Exercise aim: Please return the lines of the data below, word for word, from the first line through the line containing "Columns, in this".

Data block:
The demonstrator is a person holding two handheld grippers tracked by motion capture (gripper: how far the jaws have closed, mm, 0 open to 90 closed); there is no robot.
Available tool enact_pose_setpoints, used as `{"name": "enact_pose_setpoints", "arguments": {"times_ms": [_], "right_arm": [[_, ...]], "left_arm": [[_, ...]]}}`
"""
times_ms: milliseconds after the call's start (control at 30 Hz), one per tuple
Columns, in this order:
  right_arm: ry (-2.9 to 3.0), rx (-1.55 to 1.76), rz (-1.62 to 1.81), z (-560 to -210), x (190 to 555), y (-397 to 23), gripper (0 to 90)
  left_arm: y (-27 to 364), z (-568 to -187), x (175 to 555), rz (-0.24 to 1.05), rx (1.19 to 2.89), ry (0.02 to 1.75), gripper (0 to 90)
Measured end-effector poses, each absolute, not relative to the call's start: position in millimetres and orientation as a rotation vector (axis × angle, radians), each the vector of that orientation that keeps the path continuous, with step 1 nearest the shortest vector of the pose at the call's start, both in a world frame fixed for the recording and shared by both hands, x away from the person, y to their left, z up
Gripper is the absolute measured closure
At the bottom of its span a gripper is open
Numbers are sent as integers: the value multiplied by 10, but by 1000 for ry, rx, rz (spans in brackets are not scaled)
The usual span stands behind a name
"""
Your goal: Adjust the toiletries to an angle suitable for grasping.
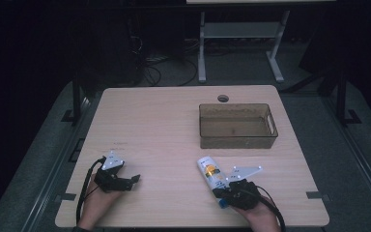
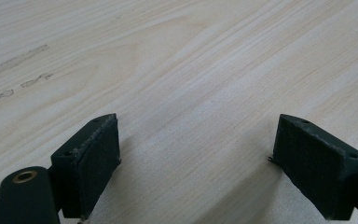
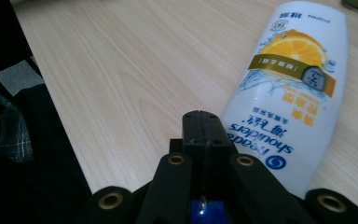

Task response:
The demonstrator is a person holding two handheld grippers tracked by motion capture (gripper: how far the jaws have closed, mm, 0 open to 90 closed); there is no robot.
Available tool enact_pose_setpoints, used as `{"name": "enact_pose_setpoints", "arguments": {"times_ms": [_], "right_arm": [[_, ...]], "left_arm": [[_, ...]]}}`
"""
times_ms: milliseconds after the call's start (control at 30 Hz), one per tuple
Columns, in this order:

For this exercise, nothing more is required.